[Extracted records]

------------------------------------------------------------

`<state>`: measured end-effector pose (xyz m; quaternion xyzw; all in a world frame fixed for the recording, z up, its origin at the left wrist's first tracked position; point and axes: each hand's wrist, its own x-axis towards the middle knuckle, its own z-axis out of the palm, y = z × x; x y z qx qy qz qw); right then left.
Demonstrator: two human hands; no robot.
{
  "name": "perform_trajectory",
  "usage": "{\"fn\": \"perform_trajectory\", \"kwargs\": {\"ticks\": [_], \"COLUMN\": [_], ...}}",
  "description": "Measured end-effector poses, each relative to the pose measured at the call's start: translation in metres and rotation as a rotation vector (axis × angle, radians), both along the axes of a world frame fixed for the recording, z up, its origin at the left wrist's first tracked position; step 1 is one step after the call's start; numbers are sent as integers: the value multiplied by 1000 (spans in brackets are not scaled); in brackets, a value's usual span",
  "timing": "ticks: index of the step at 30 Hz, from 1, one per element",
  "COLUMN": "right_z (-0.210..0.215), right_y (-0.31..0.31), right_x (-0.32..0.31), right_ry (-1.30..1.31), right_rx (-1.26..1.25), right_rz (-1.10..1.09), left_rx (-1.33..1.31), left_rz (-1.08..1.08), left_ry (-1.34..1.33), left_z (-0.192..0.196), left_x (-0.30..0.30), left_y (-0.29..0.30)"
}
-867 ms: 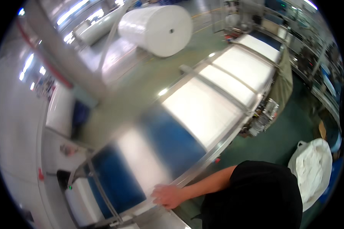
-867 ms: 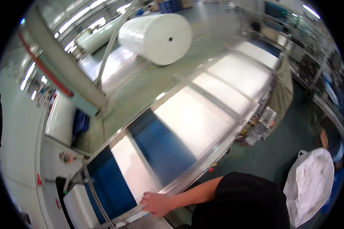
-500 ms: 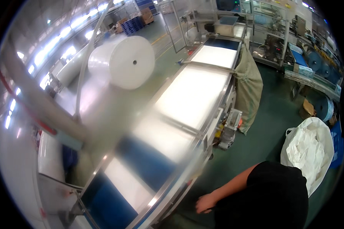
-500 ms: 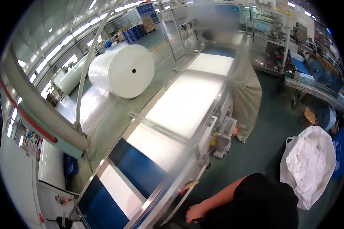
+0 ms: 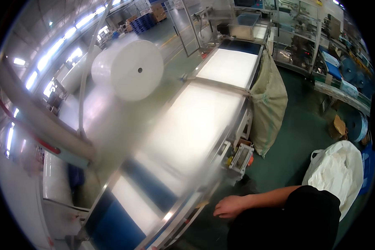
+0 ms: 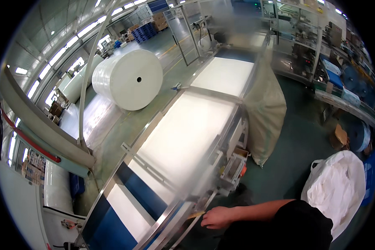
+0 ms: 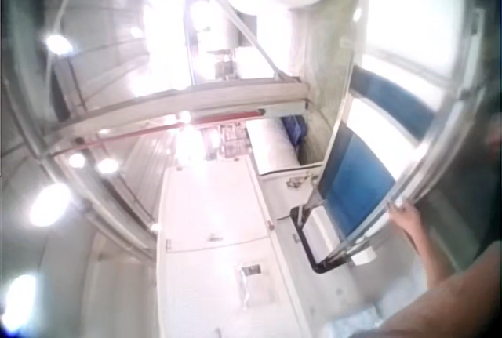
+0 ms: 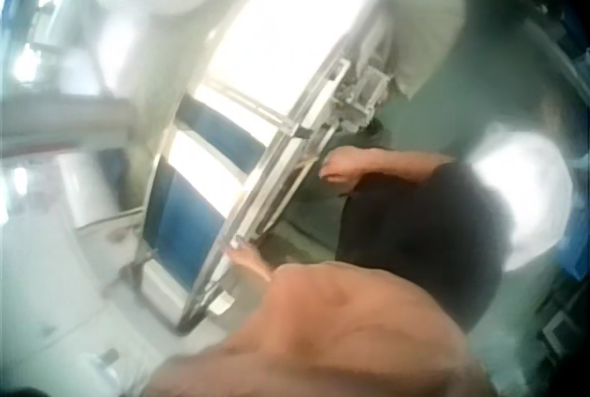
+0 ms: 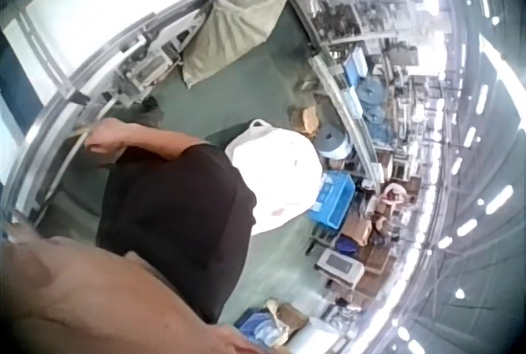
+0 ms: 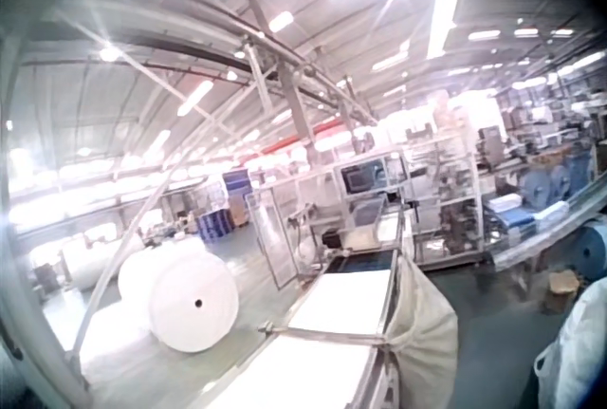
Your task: The person places stacks of white tissue paper onto a conveyor belt in a factory setting. They then pick up blue tissue packages from a metal table, open them, and place the contents onto the belt. The person repeats this process, handling multiple packages and stacks of tissue.
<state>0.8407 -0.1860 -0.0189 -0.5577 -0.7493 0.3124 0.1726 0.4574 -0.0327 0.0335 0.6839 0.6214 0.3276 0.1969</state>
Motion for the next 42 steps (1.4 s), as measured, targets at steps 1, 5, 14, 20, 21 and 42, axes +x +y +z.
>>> {"fn": "perform_trajectory", "kwargs": {"ticks": [1, 5, 14, 20, 21, 42], "right_z": [8, 15, 16, 6, 8, 10], "right_y": [4, 21, 75, 81, 81, 64], "right_x": [20, 102, 247, 255, 258, 256], "right_ry": [-4, 35, -73, -47, -27, -23], "right_rx": [33, 432, 452, 528, 525, 367], "right_rz": [-1, -132, -419, -362, -370, -175], "left_rx": [47, 302, 116, 121, 83, 285], "left_rz": [-48, -301, -588, -346, -347, -546], "left_ry": [38, 243, 390, 460, 471, 755], "left_z": [19, 66, -15, -29, -28, -124], "left_x": [44, 223, 476, 485, 487, 413], "left_y": [16, 48, 31, 30, 30, 63]}}
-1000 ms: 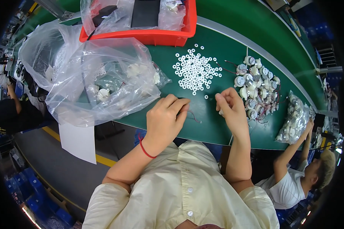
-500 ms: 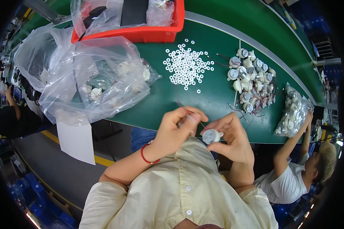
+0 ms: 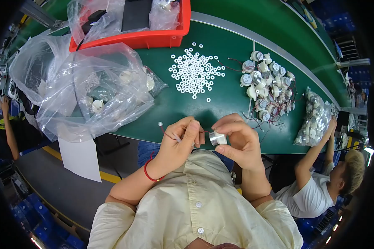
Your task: The person assembles small circular lighting components by hand, inserting white rings into a lighting base and connecting wires to circuitry.
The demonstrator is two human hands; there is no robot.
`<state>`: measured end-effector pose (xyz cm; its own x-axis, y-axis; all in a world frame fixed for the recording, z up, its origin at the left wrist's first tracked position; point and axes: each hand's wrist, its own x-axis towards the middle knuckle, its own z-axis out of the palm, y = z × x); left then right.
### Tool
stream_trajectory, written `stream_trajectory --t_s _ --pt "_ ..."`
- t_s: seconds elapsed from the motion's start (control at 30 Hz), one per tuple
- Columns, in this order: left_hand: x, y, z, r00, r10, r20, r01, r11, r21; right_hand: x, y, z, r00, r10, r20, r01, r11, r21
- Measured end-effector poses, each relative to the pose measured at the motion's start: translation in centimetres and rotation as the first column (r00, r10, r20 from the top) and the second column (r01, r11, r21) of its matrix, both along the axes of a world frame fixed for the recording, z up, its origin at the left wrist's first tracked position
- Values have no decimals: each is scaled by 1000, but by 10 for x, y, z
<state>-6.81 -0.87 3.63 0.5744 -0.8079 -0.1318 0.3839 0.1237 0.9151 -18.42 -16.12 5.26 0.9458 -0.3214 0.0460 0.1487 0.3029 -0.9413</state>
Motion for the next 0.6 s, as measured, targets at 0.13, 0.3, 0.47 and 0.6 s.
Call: stream_trajectory --t_s 0.13,0.3,0.47,0.6 --pt "-5 -5 8 982 -67 -179 78 995 59 1 -2 -1 999 36 29 -33 996 -87" --pt "-18 -14 -3 983 -103 151 89 992 93 3 8 -1 997 -79 -3 78 995 -60" --pt "-24 -17 2 949 -253 186 229 963 140 1 16 -9 956 -206 -206 186 976 -112" --pt "-24 -12 -7 964 -230 131 229 973 19 2 3 -18 926 -369 -76 371 929 15"
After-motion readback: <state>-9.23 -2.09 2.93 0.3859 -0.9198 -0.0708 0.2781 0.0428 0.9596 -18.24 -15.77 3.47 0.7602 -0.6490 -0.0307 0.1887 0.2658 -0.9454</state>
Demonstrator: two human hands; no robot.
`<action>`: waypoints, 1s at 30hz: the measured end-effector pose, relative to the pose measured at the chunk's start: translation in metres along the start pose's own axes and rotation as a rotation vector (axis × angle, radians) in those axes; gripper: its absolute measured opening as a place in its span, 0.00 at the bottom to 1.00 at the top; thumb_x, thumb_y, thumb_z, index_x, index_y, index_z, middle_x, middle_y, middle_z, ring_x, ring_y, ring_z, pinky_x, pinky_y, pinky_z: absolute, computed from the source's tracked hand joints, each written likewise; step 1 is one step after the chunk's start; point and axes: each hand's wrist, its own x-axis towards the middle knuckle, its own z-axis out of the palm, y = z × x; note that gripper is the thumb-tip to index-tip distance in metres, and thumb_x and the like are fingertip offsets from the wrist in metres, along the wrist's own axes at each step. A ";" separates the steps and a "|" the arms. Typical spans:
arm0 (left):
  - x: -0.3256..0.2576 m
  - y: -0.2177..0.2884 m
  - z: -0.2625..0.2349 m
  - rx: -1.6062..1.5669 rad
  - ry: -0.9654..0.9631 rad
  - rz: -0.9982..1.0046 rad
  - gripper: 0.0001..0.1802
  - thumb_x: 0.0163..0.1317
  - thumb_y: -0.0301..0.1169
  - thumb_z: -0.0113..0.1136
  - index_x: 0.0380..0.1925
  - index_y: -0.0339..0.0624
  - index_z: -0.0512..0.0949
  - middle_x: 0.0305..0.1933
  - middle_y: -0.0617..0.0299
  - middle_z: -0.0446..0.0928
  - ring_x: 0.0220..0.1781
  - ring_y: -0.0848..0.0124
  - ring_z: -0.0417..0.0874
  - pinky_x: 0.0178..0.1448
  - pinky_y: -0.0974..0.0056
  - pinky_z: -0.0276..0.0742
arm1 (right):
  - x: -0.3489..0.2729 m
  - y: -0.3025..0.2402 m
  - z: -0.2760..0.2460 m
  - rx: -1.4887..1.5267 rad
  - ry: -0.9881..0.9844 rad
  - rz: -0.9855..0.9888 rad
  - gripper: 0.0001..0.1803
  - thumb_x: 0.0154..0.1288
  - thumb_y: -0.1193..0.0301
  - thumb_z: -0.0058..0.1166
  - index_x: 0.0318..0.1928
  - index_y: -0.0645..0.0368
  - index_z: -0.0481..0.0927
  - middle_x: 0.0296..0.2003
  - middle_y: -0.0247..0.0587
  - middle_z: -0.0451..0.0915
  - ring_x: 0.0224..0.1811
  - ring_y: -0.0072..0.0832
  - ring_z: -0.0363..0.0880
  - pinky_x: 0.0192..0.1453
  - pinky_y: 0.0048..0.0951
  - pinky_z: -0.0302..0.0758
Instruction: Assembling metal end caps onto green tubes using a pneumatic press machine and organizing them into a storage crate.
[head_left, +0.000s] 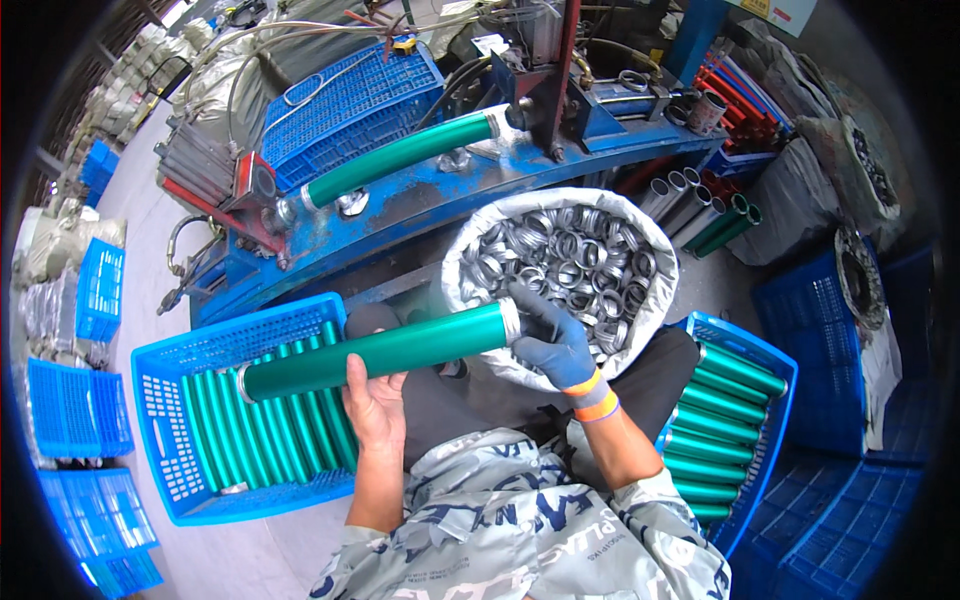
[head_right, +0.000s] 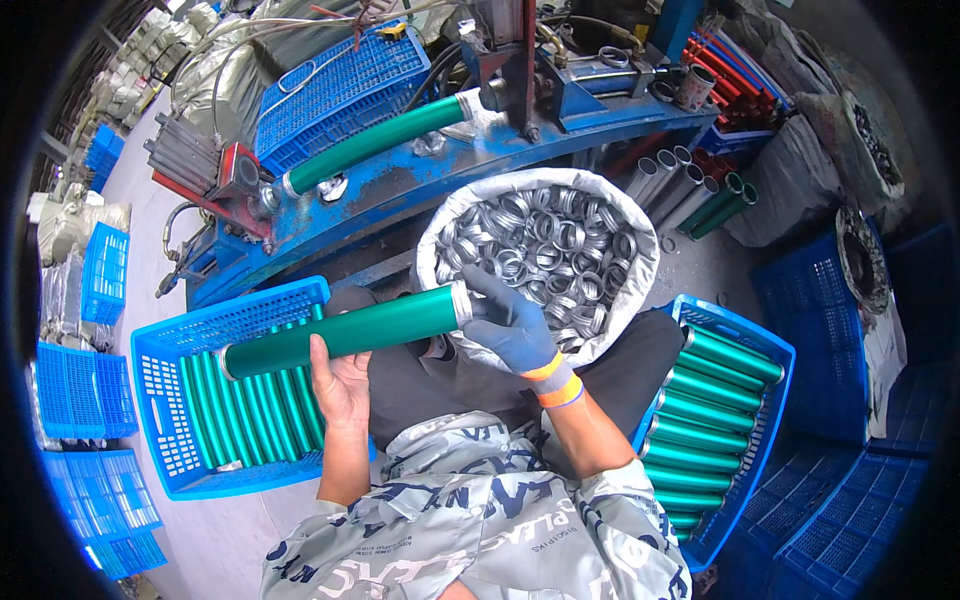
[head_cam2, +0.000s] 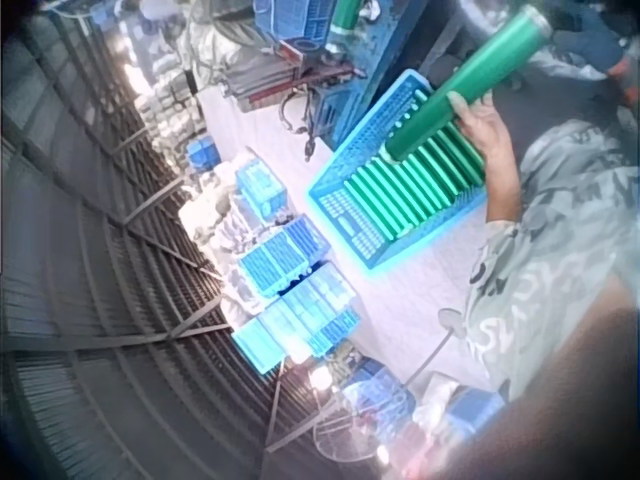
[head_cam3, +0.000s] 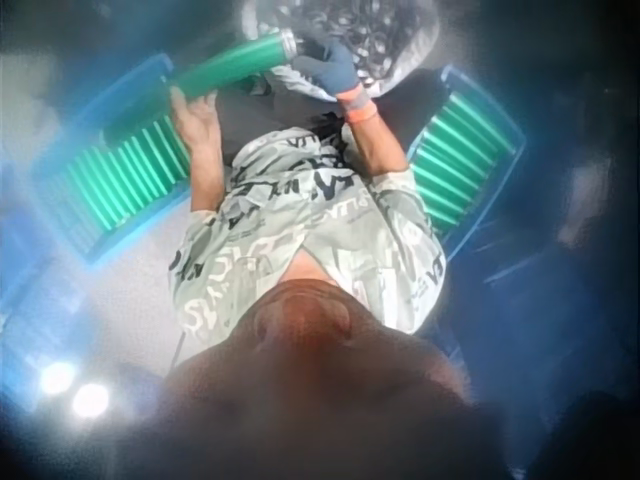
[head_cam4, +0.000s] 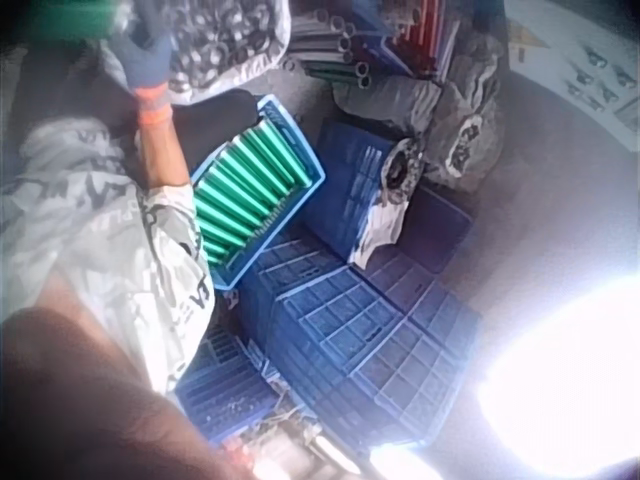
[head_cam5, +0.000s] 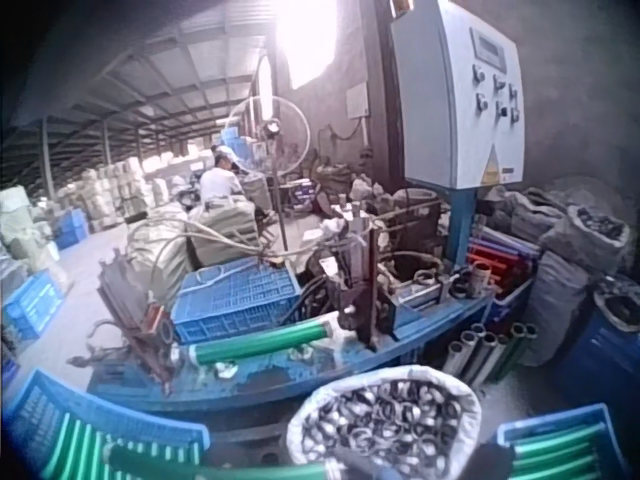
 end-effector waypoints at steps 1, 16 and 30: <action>0.001 0.000 -0.001 -0.001 0.010 -0.007 0.23 0.87 0.46 0.64 0.71 0.46 0.81 0.72 0.49 0.86 0.69 0.55 0.91 0.68 0.47 0.94 | 0.001 -0.001 0.001 -0.027 0.000 0.018 0.47 0.72 0.84 0.69 0.89 0.65 0.65 0.79 0.46 0.76 0.74 0.33 0.82 0.79 0.37 0.80; 0.039 0.010 -0.027 -0.175 0.126 -0.069 0.30 0.83 0.59 0.66 0.66 0.46 0.84 0.69 0.55 0.87 0.72 0.58 0.88 0.75 0.48 0.88 | 0.166 -0.027 -0.011 -0.510 -0.121 0.064 0.36 0.82 0.67 0.68 0.84 0.66 0.74 0.74 0.43 0.83 0.70 0.23 0.82 0.71 0.29 0.81; 0.074 0.014 -0.047 -0.047 0.236 -0.097 0.39 0.77 0.61 0.73 0.71 0.42 0.79 0.71 0.52 0.82 0.74 0.61 0.82 0.79 0.48 0.79 | 0.417 -0.010 -0.005 -2.173 0.173 -0.487 0.33 0.70 0.67 0.65 0.75 0.42 0.80 0.62 0.36 0.86 0.68 0.43 0.84 0.73 0.66 0.76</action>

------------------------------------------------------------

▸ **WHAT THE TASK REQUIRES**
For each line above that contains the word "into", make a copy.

▸ **OUTPUT**
Your task: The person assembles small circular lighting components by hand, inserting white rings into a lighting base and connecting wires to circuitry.
Instruction: Assembling metal end caps onto green tubes using a pneumatic press machine and organizing them into a storage crate.

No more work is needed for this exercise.